Repeat the listing word for word, but skip any pictures.
◇ ◇ ◇ ◇ ◇
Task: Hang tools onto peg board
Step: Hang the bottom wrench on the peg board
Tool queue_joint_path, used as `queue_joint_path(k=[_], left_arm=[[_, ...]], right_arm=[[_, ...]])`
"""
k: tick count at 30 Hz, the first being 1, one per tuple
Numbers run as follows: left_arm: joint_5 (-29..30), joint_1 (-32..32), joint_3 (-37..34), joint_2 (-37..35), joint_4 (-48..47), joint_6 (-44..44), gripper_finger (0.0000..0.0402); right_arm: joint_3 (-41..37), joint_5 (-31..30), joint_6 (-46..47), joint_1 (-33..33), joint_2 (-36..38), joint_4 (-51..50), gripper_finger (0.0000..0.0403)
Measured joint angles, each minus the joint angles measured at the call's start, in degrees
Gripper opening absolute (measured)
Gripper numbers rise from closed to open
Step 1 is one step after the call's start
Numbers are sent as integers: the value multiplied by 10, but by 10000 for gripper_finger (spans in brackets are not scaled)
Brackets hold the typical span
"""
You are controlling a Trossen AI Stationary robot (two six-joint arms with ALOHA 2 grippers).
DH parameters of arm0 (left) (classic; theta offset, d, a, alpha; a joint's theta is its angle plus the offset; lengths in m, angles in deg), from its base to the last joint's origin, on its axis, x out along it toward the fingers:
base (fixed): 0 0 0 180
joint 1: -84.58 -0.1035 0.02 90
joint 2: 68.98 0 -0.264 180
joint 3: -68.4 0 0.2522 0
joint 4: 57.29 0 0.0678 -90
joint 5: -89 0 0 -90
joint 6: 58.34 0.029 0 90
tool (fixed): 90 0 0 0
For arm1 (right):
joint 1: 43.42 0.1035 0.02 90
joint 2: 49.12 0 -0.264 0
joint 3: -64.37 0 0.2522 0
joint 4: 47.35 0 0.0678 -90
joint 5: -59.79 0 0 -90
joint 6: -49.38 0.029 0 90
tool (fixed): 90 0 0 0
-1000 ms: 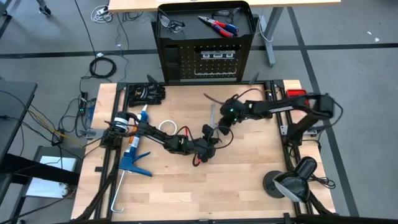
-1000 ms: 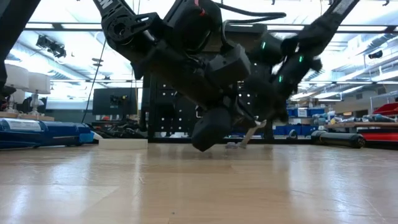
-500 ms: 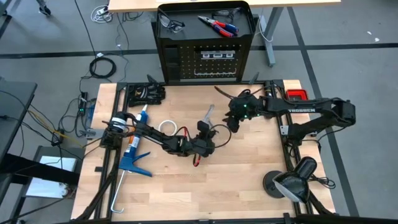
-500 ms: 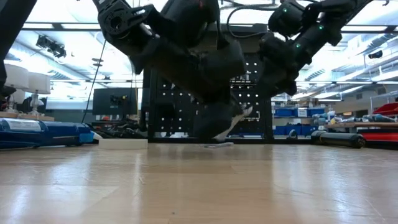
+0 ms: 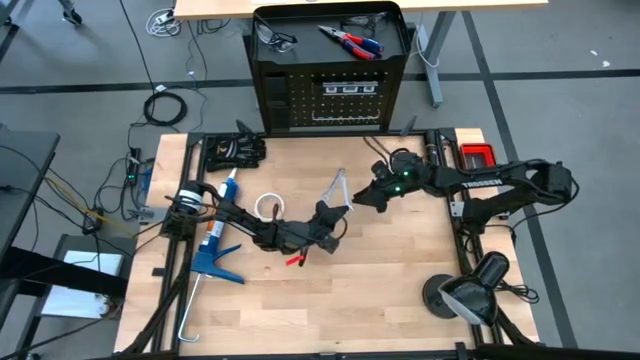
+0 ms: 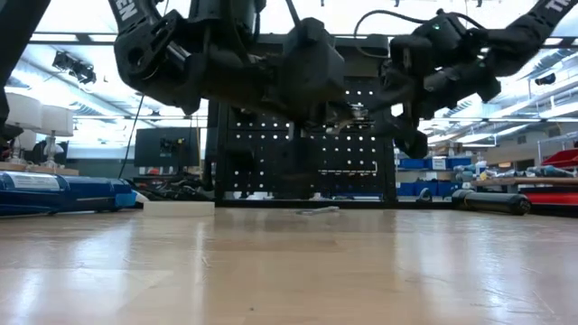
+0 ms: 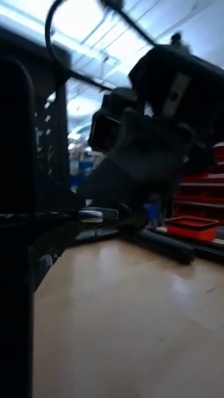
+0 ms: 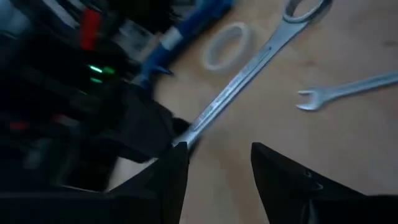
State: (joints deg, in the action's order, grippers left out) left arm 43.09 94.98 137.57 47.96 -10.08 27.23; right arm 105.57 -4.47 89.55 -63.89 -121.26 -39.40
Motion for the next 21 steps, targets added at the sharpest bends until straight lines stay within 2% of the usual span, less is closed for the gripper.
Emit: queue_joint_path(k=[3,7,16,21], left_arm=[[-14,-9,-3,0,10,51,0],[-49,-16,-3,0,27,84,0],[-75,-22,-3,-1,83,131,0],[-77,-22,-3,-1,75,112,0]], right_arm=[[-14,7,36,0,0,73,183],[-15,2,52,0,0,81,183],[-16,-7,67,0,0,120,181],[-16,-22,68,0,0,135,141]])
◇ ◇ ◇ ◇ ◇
- _Written response_:
Task: Hang tools onto peg board
Step: Hang the bottom wrench on the peg board
Tool queue_joint_path, used as `queue_joint_path(k=[_], left_arm=[[_, ...]], right_arm=[[_, ...]])`
"""
k: tick count at 30 Hz, the first being 1, one per tuple
Numbers run as follows: left_arm: joint_5 (-29..30), joint_1 (-32..32), joint_3 (-37..34), joint_2 (-37..35), joint_4 (-48..47), joint_6 (-44..44), gripper_finger (0.0000..0.0402); right_arm: joint_3 (-41..37), joint_5 (-31..30), joint_6 (-46..47), joint_1 (-33..33), joint_2 (-36..38), joint_4 (-51..50), gripper_finger (0.0000..0.0403)
Measured joint angles, each minus the joint angles measured at the call's start, in degrees
Gripper opening absolute (measured)
Gripper numbers rise from closed to open
Step 1 is one step after the call's start
Numbers are sent as integers: the value multiplied by 10, but by 10000 for gripper_finger (spans in brackets are not scaled)
Brackets hold the typical span
"""
You are controlling a Trossen AI Stationary robot (two six-joint arms with ALOHA 2 grippers).
DH parameters of arm0 (left) (classic; theta offset, d, a, alpha; a joint's theta is its angle plus the offset; lengths in m, angles in deg), from its base to the last joint's origin, on its axis, x out along it toward the fingers:
base (fixed): 0 0 0 180
joint 1: -84.58 -0.1035 0.02 90
joint 2: 68.98 0 -0.264 180
joint 3: -68.4 0 0.2522 0
joint 4: 57.29 0 0.0678 -90
joint 5: -89 0 0 -90
joint 6: 58.34 0.029 0 90
tool (fixed): 90 0 0 0
For arm1 (right):
joint 1: 43.42 0.1035 0.02 90
joint 2: 49.12 0 -0.264 0
joint 3: -64.37 0 0.2522 0
joint 4: 47.35 0 0.0678 -90
joint 5: -59.79 0 0 -90
joint 6: -49.38 0.029 0 90
tool (fixed): 90 0 0 0
-1000 ms: 
-1000 ms: 
-500 ms: 
-500 ms: 
+0 ms: 
+0 ms: 
+0 ms: 
+0 ms: 
State: (joints deg, in the action's order, grippers left out) left arm 43.09 94.98 137.57 47.96 -10.08 27.23; right arm 105.57 -4.47 89.55 -63.89 -121.26 -39.40
Motion for the next 21 steps, targets added at the sharpest bends until straight lines stay within 2% of the usual span, less is closed for the gripper.
Emit: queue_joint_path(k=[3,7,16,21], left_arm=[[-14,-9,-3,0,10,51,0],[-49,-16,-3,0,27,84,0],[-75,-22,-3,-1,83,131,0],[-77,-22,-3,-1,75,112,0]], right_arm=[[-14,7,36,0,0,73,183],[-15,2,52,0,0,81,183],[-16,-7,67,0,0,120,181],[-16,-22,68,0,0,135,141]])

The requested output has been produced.